Comment en est-on arrivé là ? Cet article de Bloomsberg Businessweek indique que l'entreprise s'est concentré sur les garçons à partir de 2005 : les gammes consacrés à Star Wars ou aux Ninja, encore actives, sont clairement marketés pour les petits garçons (et j'avoue que la Batcave m'a fait regretter d'être déjà un vieux croûton). Il faut dire que la marque connaissait des difficultés avec la multiplication des concurrents, tant du côté des autres jouets, et particulièrement des jeux vidéo, que de celui des copies et autres look-alikes. La nouvelle offensive, dotée de quelques 40 millions de dollars comme force de frappe promotionnelle, cherche à reconquérir le marché des petites. Autrement dit, Lego n'a pas eu le choix : il leur a fallut s'adapter à un marché déjà structuré en deux catégories.
On en vient donc à cela : un marché n'est pas quelque chose de naturel, il est construit et pas seulement sur une base purement "économique". Il ne serait en effet pas absurde pour les entreprises de pouvoir vendre le même jouet aussi bien aux garçons qu'aux filles : on peut imaginer que les profits n'en seraient pas négligeables, au contraire. Non, le marché est organisé par des normes, par des règles, par des modes de calculs qui autorisent à mettre en équivalence certains biens et pas d'autres : pour comparer des jouets entre eux, consommateurs et producteurs réfléchissent au sein de catégories bien définies. C'est ce qu'étudie toute une branche de la sociologie économique française, de Lucien Karpik à Michel Callon en passant par Franck Cochoy.

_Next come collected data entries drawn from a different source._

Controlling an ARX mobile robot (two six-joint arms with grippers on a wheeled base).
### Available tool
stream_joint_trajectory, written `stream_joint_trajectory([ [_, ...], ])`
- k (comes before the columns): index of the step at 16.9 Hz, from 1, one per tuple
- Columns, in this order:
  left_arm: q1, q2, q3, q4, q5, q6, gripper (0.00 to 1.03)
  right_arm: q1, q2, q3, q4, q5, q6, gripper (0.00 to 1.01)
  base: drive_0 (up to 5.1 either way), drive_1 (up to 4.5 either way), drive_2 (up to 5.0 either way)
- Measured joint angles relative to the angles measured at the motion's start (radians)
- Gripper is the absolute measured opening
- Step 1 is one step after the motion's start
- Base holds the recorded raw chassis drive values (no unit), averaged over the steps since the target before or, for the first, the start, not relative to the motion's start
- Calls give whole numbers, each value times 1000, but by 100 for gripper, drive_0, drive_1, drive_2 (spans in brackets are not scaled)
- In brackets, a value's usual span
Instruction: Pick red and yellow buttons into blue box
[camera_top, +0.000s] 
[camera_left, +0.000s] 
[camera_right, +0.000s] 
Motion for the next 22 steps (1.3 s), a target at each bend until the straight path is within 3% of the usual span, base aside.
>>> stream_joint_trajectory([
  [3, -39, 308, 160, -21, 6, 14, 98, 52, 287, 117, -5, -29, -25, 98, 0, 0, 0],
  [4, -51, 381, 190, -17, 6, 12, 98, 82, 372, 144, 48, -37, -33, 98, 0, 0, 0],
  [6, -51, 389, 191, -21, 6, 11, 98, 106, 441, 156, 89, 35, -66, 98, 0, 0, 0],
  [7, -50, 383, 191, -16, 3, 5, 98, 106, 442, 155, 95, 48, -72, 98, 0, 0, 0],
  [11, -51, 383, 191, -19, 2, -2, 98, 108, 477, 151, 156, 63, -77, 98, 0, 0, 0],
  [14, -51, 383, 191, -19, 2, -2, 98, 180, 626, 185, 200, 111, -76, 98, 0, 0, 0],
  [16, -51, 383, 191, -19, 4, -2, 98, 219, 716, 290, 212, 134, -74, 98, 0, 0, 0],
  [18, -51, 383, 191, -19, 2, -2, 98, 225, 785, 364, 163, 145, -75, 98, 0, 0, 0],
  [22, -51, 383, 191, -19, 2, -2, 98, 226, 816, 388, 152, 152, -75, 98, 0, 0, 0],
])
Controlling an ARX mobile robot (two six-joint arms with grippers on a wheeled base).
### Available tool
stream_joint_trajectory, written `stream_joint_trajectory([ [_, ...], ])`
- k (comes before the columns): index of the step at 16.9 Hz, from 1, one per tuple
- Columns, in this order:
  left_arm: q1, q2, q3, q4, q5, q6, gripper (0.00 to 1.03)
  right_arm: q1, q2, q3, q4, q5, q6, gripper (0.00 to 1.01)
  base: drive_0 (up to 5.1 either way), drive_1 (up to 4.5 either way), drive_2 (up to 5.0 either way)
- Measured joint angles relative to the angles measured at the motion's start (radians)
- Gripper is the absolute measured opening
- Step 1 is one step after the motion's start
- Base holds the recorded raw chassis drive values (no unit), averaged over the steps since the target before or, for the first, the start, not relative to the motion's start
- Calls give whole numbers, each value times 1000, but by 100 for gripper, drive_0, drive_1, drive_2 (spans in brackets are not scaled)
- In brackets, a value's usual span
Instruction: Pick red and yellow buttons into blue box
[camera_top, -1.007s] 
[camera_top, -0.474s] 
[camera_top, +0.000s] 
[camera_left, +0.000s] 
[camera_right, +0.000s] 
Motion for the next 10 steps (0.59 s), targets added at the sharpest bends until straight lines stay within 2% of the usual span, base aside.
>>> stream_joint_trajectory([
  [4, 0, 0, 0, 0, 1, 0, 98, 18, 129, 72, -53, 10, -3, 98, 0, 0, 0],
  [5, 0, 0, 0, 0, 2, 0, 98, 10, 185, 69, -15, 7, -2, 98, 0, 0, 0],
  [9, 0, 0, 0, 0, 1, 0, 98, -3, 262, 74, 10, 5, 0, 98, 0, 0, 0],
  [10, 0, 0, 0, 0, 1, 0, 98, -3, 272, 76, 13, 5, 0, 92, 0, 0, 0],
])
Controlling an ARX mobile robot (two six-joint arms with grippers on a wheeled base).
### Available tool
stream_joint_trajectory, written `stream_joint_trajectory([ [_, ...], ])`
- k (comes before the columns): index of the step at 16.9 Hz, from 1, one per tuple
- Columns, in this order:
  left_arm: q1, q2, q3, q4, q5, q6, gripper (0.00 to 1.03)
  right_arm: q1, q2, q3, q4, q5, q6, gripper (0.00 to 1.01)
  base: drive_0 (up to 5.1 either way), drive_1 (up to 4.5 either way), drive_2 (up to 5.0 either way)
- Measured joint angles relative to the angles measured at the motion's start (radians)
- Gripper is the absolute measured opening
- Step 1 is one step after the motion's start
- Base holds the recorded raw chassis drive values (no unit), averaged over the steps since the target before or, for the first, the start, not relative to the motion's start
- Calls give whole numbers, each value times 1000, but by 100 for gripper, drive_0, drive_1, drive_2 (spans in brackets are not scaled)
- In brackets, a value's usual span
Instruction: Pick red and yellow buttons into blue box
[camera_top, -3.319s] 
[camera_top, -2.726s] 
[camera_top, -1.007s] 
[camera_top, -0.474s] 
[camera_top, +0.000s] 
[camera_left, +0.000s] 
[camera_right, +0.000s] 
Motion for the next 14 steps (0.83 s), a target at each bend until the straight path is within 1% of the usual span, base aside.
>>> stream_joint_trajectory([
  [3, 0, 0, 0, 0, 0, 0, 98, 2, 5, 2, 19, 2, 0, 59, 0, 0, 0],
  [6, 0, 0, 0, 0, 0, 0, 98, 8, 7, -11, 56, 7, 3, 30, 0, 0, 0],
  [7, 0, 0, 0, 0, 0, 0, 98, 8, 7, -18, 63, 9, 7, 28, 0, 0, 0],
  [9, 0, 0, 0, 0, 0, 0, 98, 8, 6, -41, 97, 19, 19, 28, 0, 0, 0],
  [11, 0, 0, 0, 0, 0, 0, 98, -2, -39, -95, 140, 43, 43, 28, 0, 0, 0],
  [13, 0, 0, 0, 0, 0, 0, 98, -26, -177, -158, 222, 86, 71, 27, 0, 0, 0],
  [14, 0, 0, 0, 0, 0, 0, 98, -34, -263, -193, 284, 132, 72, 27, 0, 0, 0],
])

Reste à savoir ce qui fait la force de ce qu'il faut bien appeler des institutions : qu'est-ce qui leur permet de s'imposer ainsi aux entreprises et aux consommateurs ? La réponse est plus difficile qu'il n'y paraît, mais le cas des Lego permet de comprendre certains points. Considérons ainsi la nouvelle gamme en question :
Le moins que l'on puisse dire, c'est que les personnages sont bien différents de ceux produits par le passé, et donc plutôt destinés, depuis 2005 et encore plus maintenant aux garçons. Une comparaison plus rigoureuse le montre bien (image empruntée ici)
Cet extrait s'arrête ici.